One indicator of the growth and expansion of the cybersecurity industry is the number of new opportunities available to students interested in pursuing a Ph.D. in the field. As the scope of skillset for professionals in the cybersecurity space continues to evolve and expand, so do the various kinds of Ph.D. offerings. Moving beyond just the domain of computer science, cybersecurity professionals are now training in the fields of law, policy, management, and strategy — as well as many others.
This guide is designed to give prospective cybersecurity Ph.D. students a general overview of available cybersecurity Ph.D. programs. It will also outline some of the factors to consider when trying to find the right Ph.D. program fit, such as course requirements and tuition costs.
Like other cutting edge technology fields, until recently, cybersecurity Ph.D. programs were often training grounds for niche positions specialized research, often for government agencies (like the CIA, NSA, and FBI), or closely adjacent research organizations or institutions.
Today, however, as the cybersecurity field grows to become more pervasive and consumer-oriented, there are opportunities for cybersecurity Ph.D.s to work at public-facing companies like startups and name-brand financial, software, infrastructure, and digital service firms.

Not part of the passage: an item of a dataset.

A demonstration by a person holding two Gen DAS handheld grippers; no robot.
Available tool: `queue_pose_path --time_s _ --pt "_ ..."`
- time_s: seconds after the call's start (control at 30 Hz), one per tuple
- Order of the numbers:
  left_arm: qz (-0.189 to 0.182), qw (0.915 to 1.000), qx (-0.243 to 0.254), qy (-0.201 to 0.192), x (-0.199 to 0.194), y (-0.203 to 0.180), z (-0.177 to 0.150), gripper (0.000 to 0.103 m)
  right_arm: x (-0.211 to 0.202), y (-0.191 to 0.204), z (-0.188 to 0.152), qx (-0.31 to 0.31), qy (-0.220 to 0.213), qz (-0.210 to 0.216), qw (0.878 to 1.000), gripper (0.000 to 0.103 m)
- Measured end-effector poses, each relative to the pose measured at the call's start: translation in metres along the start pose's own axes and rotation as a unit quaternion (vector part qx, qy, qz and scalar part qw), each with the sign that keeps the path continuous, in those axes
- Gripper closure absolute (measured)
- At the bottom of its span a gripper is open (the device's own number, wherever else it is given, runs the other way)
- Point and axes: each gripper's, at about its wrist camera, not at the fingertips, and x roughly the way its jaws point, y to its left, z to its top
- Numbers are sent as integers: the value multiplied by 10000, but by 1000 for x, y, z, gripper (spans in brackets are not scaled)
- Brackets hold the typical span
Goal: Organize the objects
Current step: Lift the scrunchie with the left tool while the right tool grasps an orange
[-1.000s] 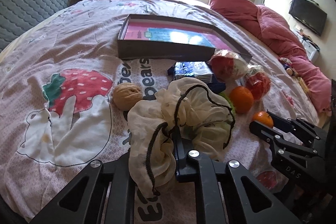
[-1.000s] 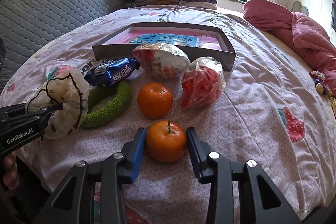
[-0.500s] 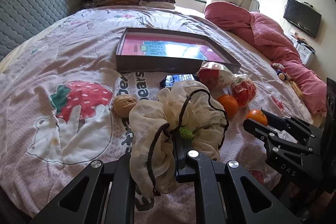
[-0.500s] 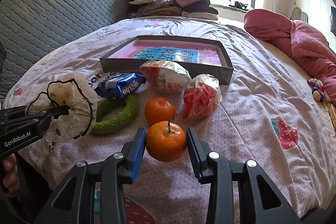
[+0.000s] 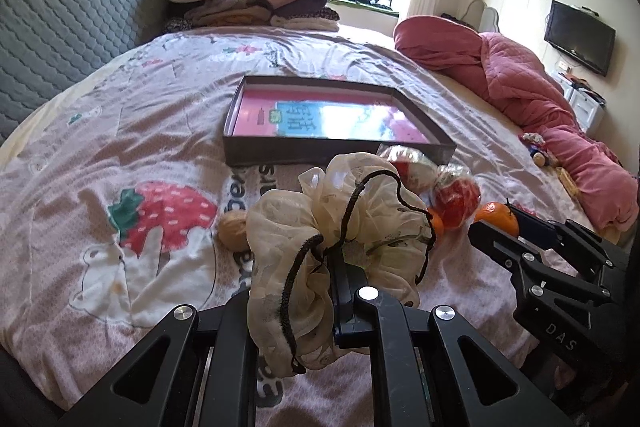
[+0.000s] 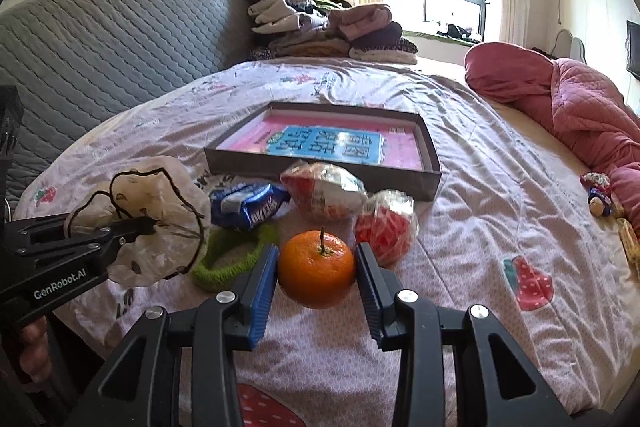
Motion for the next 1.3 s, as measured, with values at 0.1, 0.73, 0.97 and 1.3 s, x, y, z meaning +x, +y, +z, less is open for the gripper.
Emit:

One trend that is emerging in the cybersecurity field is that cybersecurity experts need to be well-versed in a variety of growing threats. If recent headlines about cybersecurity breaches are any indication, there are a number of new attack vectors and opportunities for cybercrime and related issues. Historically, committing cybercrime took resources and a level of sophistication that required specialized training or skill. But now, because of the pervasiveness of the internet, committing cybercrime is becoming more commonplace. So training in a cybersecurity Ph.D. program gives students an opportunity to become an expert in one part of a growing and multi-layered field.
In fact, this trend of needing well-trained, but adaptable cybersecurity professionals is reflected by the move by cybersecurity graduate schools to offer specialized master’s degrees and many companies and professional organizations offer certifications in cybersecurity that focus on particular issues related to cybersecurity technology, law, digital forensics, policy, or related topics.
That said, traditional research-oriented cybersecurity positions continue to be in demand in academia and elsewhere — a trend that will likely continue.
One interesting facet of the cybersecurity field is trying to predict what future cybersecurity threats might look like and then develop tools and systems to protect against those threats.
As new technologies and services are developed and as more of the global population begins using internet services for everything from healthcare to banking — new ways of protecting those services will be required. Often, it’s up to academic researchers to think ahead and examine various threats and opportunities to insulate against those threats.
Another key trend coming out of academic circles is that cybersecurity students are becoming increasingly multidisciplinary. As cybersecurity hacks impact more parts of people’s everyday lives, so too do the academic programs that are designed to prepare the next generation of cybersecurity professionals. This emerging trend creates an enormous amount of opportunity for students that have a variety of interests and who are looking to create a non-traditional career path.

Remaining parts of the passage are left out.